Please output the line containing "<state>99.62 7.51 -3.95" and all lines that follow it in the data below, exactly, with no pictures.

[Input data Boundary: Start]

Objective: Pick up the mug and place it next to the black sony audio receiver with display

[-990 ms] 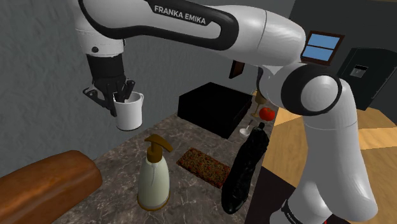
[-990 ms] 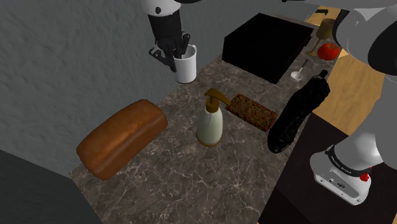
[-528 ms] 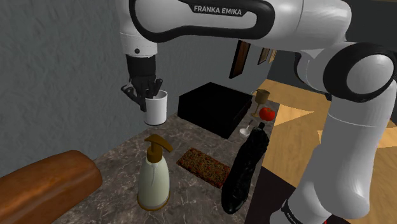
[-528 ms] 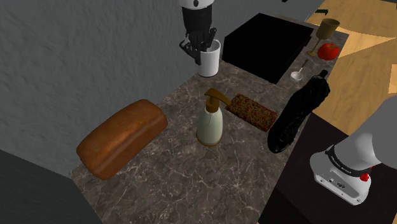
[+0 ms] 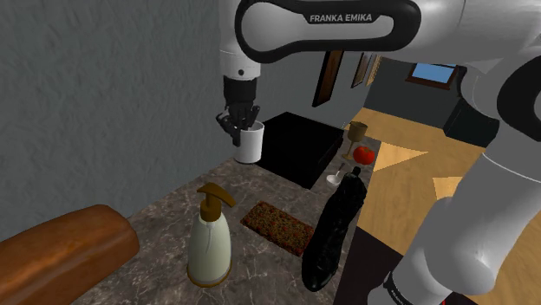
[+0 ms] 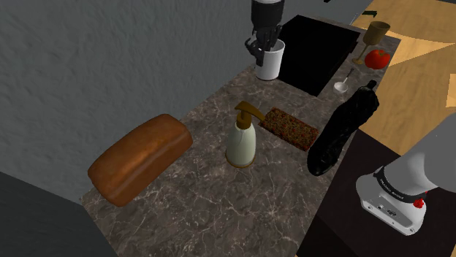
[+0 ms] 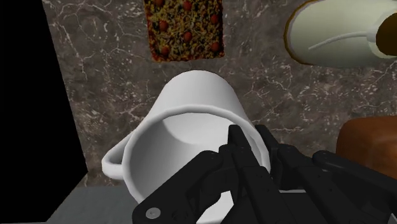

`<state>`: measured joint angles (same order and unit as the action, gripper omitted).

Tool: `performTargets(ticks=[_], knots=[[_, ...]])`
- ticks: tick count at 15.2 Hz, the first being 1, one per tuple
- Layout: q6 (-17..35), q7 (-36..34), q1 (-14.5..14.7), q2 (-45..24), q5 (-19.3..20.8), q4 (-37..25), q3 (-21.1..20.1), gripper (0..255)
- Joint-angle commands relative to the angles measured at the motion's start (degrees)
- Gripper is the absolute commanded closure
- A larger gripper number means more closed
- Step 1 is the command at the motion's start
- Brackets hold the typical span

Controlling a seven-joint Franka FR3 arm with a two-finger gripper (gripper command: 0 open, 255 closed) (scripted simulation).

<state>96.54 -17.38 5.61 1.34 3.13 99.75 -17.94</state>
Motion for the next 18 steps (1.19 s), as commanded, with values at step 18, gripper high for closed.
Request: performTargets(ticks=[18], knots=[[3.0, 26.4, -10.1, 19.6, 0.3, 20.8, 16.3, 255]])
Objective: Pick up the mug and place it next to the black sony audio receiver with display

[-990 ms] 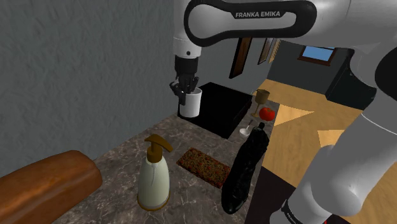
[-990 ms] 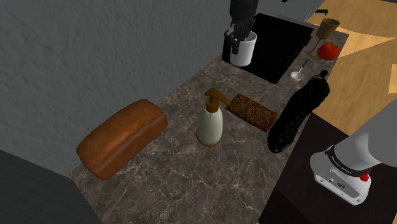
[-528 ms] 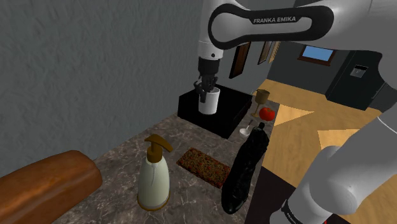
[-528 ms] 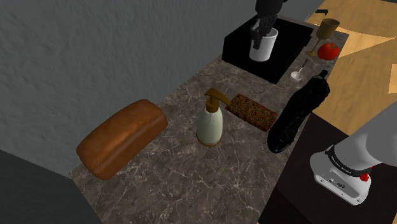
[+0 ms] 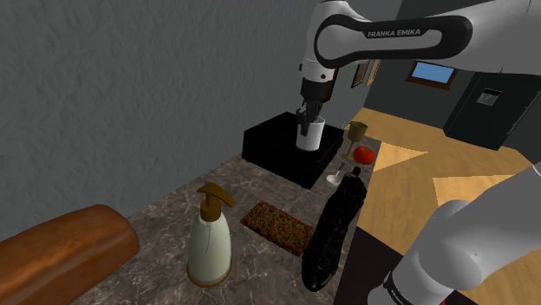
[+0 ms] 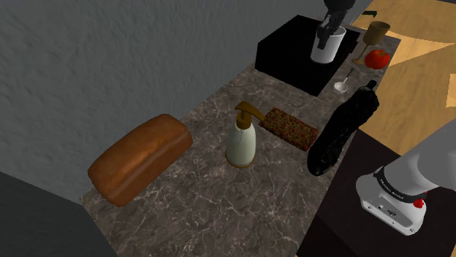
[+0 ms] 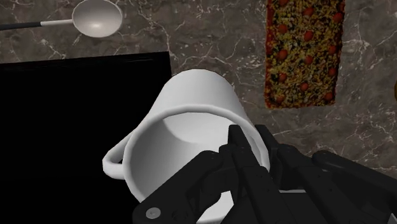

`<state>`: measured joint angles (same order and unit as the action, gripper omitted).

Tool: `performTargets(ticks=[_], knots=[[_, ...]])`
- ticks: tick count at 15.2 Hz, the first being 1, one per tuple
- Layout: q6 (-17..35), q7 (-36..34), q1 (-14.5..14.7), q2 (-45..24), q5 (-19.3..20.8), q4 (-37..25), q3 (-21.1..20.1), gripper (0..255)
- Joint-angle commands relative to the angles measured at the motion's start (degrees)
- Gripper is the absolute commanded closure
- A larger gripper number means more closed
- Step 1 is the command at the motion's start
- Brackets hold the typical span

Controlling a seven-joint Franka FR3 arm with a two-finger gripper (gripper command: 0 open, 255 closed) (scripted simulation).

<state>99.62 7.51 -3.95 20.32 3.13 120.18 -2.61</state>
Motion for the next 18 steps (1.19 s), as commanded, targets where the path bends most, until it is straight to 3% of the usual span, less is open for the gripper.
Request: performTargets(ticks=[1, 9, 18], knots=[[0.0, 2.8, -1.0, 1.1, 0.6, 0.8, 1.9, 255], [0.7, 13.9, -5.3, 2.5, 3.7, 2.1, 9.8, 255], [1.8, 26.6, -9.7, -0.6, 6.1, -1.3, 19.0, 255]])
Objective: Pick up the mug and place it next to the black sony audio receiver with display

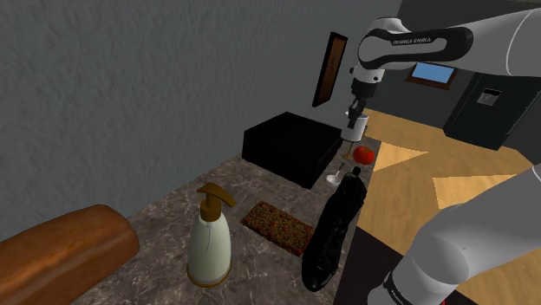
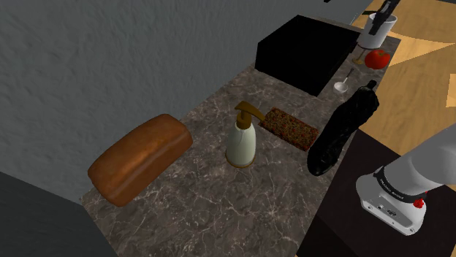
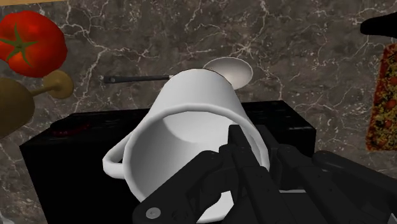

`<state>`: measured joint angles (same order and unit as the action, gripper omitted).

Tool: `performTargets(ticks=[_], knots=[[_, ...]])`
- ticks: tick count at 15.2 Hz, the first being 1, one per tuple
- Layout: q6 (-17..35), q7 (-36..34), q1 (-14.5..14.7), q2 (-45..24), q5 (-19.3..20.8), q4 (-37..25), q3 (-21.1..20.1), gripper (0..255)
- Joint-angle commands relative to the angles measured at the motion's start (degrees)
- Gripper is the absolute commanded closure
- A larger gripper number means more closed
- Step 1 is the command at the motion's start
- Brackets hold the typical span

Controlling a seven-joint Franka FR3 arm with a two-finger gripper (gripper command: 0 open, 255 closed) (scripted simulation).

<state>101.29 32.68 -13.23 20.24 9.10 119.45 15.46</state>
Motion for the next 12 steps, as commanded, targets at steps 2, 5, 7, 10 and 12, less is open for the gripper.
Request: performTargets(ticks=[2, 5, 7, 10, 12], knots=[[0.4, 4.4, -1.3, -1.9, 0.3, -2.0, 3.0, 255], [0.8, 8.9, -2.6, -4.5, 0.2, -4.6, 6.2, 255], [1.0, 12.0, -3.4, -6.6, -0.2, -6.7, 8.3, 255], [1.3, 16.9, -4.6, -10.2, -1.4, -10.4, 11.4, 255], [1.3, 20.2, -5.6, -13.0, -2.5, -13.2, 13.4, 255]])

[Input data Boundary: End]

◆ **Problem solution**
<state>99.62 7.51 -3.95 20.32 3.13 120.18 -2.61</state>
Motion for the next 18 steps (1.19 s), as commanded, targets where the path bends most, until it is straight to 3% of the usual span, less is open for the gripper.
Request: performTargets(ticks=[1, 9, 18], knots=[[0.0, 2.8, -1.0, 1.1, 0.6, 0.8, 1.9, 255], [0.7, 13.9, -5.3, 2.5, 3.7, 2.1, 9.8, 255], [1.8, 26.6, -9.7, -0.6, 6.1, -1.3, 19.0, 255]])
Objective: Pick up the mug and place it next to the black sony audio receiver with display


`<state>`: measured joint angles (same order and unit as the action, gripper omitted).

Tool: `performTargets(ticks=[_], knots=[[_, ...]])`
- ticks: tick count at 15.2 Hz, the first being 1, one per tuple
- Layout: q6 (-17..35), q7 (-36..34), q1 (-14.5..14.7), q2 (-45..24), q5 (-19.3..20.8), q4 (-37..25), q3 (-21.1..20.1), gripper (0..255)
- Joint-angle commands relative to the angles measured at the motion's start (degrees)
- Gripper is the absolute commanded closure
- A larger gripper number means more closed
- Step 1 is the command at the motion's start
- Brackets hold the typical span

Controlling a seven-joint Franka FR3 arm with a two-finger gripper (gripper command: 0 open, 255 closed) (scripted simulation).

<state>101.29 32.68 -13.23 20.24 9.10 119.45 15.46</state>
Motion for the next 12 steps, as commanded, targets at steps 2, 5, 7, 10 and 12, less is open for the gripper.
Request: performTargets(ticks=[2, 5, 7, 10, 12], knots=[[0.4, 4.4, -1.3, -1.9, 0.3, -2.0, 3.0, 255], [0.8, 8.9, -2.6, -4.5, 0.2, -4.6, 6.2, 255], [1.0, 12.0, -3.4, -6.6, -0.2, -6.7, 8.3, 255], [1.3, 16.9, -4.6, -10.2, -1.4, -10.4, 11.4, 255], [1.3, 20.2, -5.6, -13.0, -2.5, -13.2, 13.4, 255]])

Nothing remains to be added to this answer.